Nobody believed me at that time, but things are changing in small ways and big ways. As an anecdote of small change, a friend of mine showed the reviews of his recent proposal, where he requested funds for genome assembly using Illumina PE and mate-pair reads. The reviewer asked him to get rid of mate pairs and use Pacbio reads. Speaking of big change, you probably have noticed the words ‘perfect assembly’ in the title of Gene Myers’ talk.
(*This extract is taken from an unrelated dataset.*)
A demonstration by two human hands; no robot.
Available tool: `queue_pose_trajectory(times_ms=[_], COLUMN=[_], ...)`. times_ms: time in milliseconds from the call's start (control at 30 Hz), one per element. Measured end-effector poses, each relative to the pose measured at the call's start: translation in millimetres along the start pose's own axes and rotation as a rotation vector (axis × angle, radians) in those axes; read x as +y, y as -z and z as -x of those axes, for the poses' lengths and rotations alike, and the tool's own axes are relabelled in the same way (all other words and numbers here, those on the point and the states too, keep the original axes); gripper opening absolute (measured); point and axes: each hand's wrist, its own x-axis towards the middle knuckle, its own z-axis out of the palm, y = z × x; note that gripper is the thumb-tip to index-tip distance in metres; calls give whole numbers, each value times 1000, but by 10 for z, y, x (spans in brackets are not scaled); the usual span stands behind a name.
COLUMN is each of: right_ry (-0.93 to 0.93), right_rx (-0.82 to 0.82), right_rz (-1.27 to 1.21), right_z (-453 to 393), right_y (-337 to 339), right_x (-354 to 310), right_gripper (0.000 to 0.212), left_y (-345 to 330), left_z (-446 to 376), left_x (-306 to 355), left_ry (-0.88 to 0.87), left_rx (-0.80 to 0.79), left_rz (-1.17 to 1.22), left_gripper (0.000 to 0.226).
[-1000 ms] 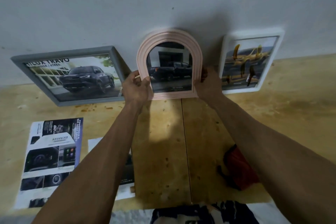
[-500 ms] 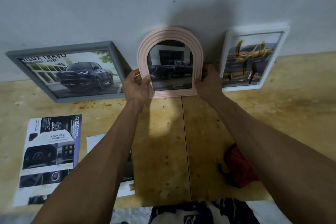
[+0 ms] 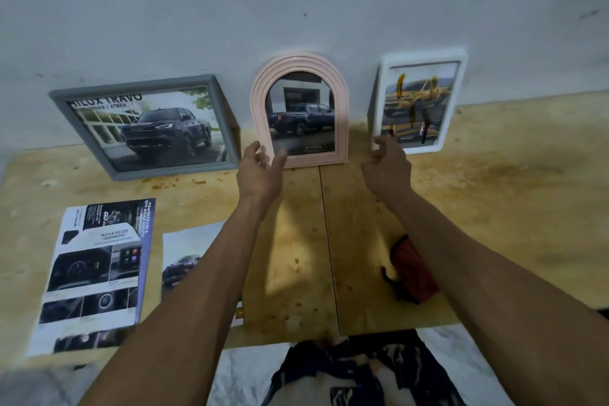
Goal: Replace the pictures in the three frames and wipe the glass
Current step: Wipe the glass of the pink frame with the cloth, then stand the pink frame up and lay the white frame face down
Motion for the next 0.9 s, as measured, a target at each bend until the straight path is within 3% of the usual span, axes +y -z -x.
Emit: queue_pose_trajectory(times_ms=[300,467,633,800,900], right_ry=[-112,-189,-155,-121,-78], right_rx=[76,66,27,-63,-125], right_rz=[54,18,35,30,78], right_z=[353,188,-276,-914,-1274], right_y=[724,1109,1342,1489,1556], right_x=[532,734,777,687,659], right_gripper=[27,28,32,39,47], left_y=[-404,-868,-1315,-1777,-2021], left_z=[715,807,620,311,128], left_x=[-48,119,359,715,883], left_ry=[-66,-73,-93,2,33], left_rx=[-189,-252,-252,-177,-136], left_rz=[-144,-207,-219,-140,-154], left_gripper=[49,42,35,28,40])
On this developing story, here is what I expect to hear from the talks at Pacbio.
Two battles had been going on in the algorithmic front, and both of them can be described as ‘Gene Myers vs Gene Myers’.
The first one is on alignment, where the goal was to take BWT and SA out to save time from BLASR. The DALIGNER built by Myers solved that problem.
The second goal is to take Celera assembler out and go to a more direct approach for building string graph and assembly. Jason Chin’s Falcon does that, and I expect Myers to announce a similar algorithm in his talk.
What is the best application of long reads that can place it way ahead of various short read technologies? I display a few random tweets from AGBT to show you where the short people are stuck.
As you can see, they are so bogged down with finding indels and solving coverage issues that developing algorithms to find the sequences of two independent chromosomes would take a long time. The words ‘diploid’ or ‘highly polymorphic’ rarely enter the short read bioinformatics literature. So, in a masterful stroke, Pacbio is focusing on pulling out two copies of the chromosomes and a disease where the information matters.
Oxford Nanopore - are they going to compete?
Previously, I have been critical of Oxford Nanopore, and the main drawback, as I argued, was the absence of someone showing a nanopore-only genome assembly. As I discussed, the entire premise of carrying USB stick-sized sequencer falls apart, if you have to also carry a MiSEQ along. Now that Jared Simpson and collaborators completed E. coli assembly from nanopore data only, the previous objection does not remain valid. So, that is definitely a major step ahead IMHO.
Now the question of which technology is better will be decided based on quality+cost, with portability being an added benefit of nanopore sequencing. Will servers win in the long run or iphones? Will servers win in the long run or palm-pilots? As you know, SGI servers are out of business, Dell servers are hot, Iphone has been a winner and palm-pilots can be found in junkyards. So, do not buy/sell stocks based on anything you hear in this blog. I can only discuss where things stand in the technological front.